▶ _Exercise brief_: Every line below needs to be returned exactly as written.

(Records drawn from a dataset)
Content starts

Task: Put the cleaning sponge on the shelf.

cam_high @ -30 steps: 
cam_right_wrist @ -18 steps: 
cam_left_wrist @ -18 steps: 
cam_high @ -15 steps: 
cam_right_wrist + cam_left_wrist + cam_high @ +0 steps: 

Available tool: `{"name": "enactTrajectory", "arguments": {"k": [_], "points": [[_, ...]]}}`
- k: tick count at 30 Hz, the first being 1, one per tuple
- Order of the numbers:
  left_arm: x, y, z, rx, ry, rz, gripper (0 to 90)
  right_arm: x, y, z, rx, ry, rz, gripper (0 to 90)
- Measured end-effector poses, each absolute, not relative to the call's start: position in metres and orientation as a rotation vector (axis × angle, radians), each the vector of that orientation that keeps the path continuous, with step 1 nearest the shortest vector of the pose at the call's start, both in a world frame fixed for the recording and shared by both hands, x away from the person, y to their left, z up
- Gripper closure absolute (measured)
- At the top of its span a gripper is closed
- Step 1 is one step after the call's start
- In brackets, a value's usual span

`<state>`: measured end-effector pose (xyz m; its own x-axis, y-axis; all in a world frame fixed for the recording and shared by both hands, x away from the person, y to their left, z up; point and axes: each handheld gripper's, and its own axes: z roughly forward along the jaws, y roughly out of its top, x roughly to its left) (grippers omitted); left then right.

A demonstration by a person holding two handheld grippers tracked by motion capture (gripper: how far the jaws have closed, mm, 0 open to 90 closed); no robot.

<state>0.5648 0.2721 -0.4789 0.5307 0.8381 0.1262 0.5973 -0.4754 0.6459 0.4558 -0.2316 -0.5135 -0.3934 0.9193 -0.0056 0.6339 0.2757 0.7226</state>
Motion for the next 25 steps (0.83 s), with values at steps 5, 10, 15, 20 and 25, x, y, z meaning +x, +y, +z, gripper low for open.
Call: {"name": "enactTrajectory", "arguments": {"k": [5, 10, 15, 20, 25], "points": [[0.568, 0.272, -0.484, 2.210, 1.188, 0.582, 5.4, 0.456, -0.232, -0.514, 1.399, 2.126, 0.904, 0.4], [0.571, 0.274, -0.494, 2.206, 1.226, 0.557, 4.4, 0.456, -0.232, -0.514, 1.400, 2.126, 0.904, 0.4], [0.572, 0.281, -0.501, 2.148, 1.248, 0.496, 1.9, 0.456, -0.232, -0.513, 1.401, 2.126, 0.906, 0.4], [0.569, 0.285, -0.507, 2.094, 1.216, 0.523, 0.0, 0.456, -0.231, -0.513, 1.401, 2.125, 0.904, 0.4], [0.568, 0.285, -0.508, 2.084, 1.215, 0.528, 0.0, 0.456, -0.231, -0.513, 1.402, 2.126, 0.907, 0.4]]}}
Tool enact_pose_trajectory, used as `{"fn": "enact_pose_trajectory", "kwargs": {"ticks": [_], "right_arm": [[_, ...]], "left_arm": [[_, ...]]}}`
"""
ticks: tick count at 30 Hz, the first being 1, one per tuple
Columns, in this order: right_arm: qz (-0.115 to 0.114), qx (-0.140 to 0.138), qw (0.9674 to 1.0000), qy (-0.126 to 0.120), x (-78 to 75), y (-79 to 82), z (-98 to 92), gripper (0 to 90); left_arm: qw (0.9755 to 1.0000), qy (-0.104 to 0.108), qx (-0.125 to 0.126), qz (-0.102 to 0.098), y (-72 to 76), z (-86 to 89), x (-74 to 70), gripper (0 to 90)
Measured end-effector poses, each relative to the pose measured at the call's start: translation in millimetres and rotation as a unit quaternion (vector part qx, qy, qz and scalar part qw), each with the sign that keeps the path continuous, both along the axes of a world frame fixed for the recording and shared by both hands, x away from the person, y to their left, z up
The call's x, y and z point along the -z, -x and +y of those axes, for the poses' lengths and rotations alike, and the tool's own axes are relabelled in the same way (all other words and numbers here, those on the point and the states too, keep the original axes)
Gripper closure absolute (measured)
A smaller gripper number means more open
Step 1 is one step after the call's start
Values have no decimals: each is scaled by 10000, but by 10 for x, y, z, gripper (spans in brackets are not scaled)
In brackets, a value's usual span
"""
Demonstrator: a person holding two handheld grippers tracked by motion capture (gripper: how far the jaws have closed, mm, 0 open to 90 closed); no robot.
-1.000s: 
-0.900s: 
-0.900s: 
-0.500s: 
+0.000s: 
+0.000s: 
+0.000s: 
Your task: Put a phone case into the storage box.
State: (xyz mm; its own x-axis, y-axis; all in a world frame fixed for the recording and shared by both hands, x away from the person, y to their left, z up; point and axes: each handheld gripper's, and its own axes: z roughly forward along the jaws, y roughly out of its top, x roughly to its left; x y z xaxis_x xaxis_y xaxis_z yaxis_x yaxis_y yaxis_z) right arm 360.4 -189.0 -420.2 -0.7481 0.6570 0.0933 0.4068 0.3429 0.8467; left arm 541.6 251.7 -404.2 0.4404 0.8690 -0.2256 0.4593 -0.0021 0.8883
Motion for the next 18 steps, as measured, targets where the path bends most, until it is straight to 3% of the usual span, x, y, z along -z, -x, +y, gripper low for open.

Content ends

▶ _Written reply_:
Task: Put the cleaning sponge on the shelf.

cam_high @ -30 steps: 
cam_right_wrist @ -18 steps: 
cam_left_wrist @ -18 steps: 
cam_high @ -15 steps: 
cam_right_wrist + cam_left_wrist + cam_high @ +0 steps: 

Available tool: `{"name": "enactTrajectory", "arguments": {"k": [_], "points": [[_, ...]]}}`
- k: tick count at 30 Hz, the first being 1, one per tuple
- Order of the numbers:
  left_arm: x, y, z, rx, ry, rz, gripper (0 to 90)
  right_arm: x, y, z, rx, ry, rz, gripper (0 to 90)
- Measured end-effector poses, each absolute, not relative to the call's start: position in metres and orientation as a rotation vector (axis × angle, radians), each the vector of that orientation that keeps the path continuous, with step 1 nearest the shortest vector of the pose at the call's start, both in a world frame fixed for the recording and shared by both hands, x away from the person, y to their left, z up
- Gripper closure absolute (measured)
- At the top of its span a gripper is closed
- Step 1 is one step after the call's start
- In brackets, a value's usual span

`<state>`: measured end-effector pose (xyz m; its own x-axis, y-axis; all in a world frame fixed for the recording and shared by both hands, x away from the person, y to their left, z up; point and axes: each handheld gripper's, and its own axes: z roughly forward along the jaws, y roughly out of its top, x roughly to its left) (grippers omitted); left then right.

A demonstration by a person holding two handheld grippers tracked by motion capture (gripper: how far the jaws have closed, mm, 0 open to 90 closed); no robot.

<state>0.5648 0.2721 -0.4789 0.5307 0.8381 0.1262 0.5973 -0.4754 0.6459 0.4558 -0.2316 -0.5135 -0.3934 0.9193 -0.0056 0.6339 0.2757 0.7226</state>
Motion for the next 25 steps (0.83 s), with values at steps 5, 10, 15, 20 and 25, x, y, z meaning +x, +y, +z, gripper low for open.
Call: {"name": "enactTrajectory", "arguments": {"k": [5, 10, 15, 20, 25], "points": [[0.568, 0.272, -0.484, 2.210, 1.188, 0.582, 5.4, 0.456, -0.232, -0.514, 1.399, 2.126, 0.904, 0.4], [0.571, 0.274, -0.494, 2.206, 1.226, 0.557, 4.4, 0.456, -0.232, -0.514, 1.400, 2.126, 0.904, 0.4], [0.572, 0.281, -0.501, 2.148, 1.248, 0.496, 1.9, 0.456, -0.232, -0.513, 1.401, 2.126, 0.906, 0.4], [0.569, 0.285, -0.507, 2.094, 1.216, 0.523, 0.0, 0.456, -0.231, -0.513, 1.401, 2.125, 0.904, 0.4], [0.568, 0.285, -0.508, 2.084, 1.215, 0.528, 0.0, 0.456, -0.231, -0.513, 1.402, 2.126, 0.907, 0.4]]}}
Tool enact_pose_trajectory, used as `{"fn": "enact_pose_trajectory", "kwargs": {"ticks": [_], "right_arm": [[_, ...]], "left_arm": [[_, ...]]}}`
"""
ticks: tick count at 30 Hz, the first being 1, one per tuple
Columns, in this order: right_arm: qz (-0.115 to 0.114), qx (-0.140 to 0.138), qw (0.9674 to 1.0000), qy (-0.126 to 0.120), x (-78 to 75), y (-79 to 82), z (-98 to 92), gripper (0 to 90); left_arm: qw (0.9755 to 1.0000), qy (-0.104 to 0.108), qx (-0.125 to 0.126), qz (-0.102 to 0.098), y (-72 to 76), z (-86 to 89), x (-74 to 70), gripper (0 to 90)
Measured end-effector poses, each relative to the pose measured at the call's start: translation in millimetres and rotation as a unit quaternion (vector part qx, qy, qz and scalar part qw), each with the sign that keeps the path continuous, both along the axes of a world frame fixed for the recording and shared by both hands, x away from the person, y to their left, z up
The call's x, y and z point along the -z, -x and +y of those axes, for the poses' lengths and rotations alike, and the tool's own axes are relabelled in the same way (all other words and numbers here, those on the point and the states too, keep the original axes)
Gripper closure absolute (measured)
A smaller gripper number means more open
Step 1 is one step after the call's start
Values have no decimals: each is scaled by 10000, but by 10 for x, y, z, gripper (spans in brackets are not scaled)
In brackets, a value's usual span
"""
Demonstrator: a person holding two handheld grippers tracked by motion capture (gripper: how far the jaws have closed, mm, 0 open to 90 closed); no robot.
-1.000s: 
-0.900s: 
-0.900s: 
-0.500s: 
+0.000s: 
+0.000s: 
+0.000s: 
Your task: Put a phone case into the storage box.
State: (xyz mm; its own x-axis, y-axis; all in a world frame fixed for the recording and shared by both hands, x away from the person, y to their left, z up; point and axes: each handheld gripper's, and its own axes: z roughly forward along the jaws, y roughly out of its top, x roughly to its left; x y z xaxis_x xaxis_y xaxis_z yaxis_x yaxis_y yaxis_z) right arm 360.4 -189.0 -420.2 -0.7481 0.6570 0.0933 0.4068 0.3429 0.8467; left arm 541.6 251.7 -404.2 0.4404 0.8690 -0.2256 0.4593 -0.0021 0.8883
Motion for the next 18 steps, as measured, targets where the path bends most, until it is straight to 3% of the usual span, x, y, z along -z, -x, +y, gripper low for open.

With this output, the exercise is done.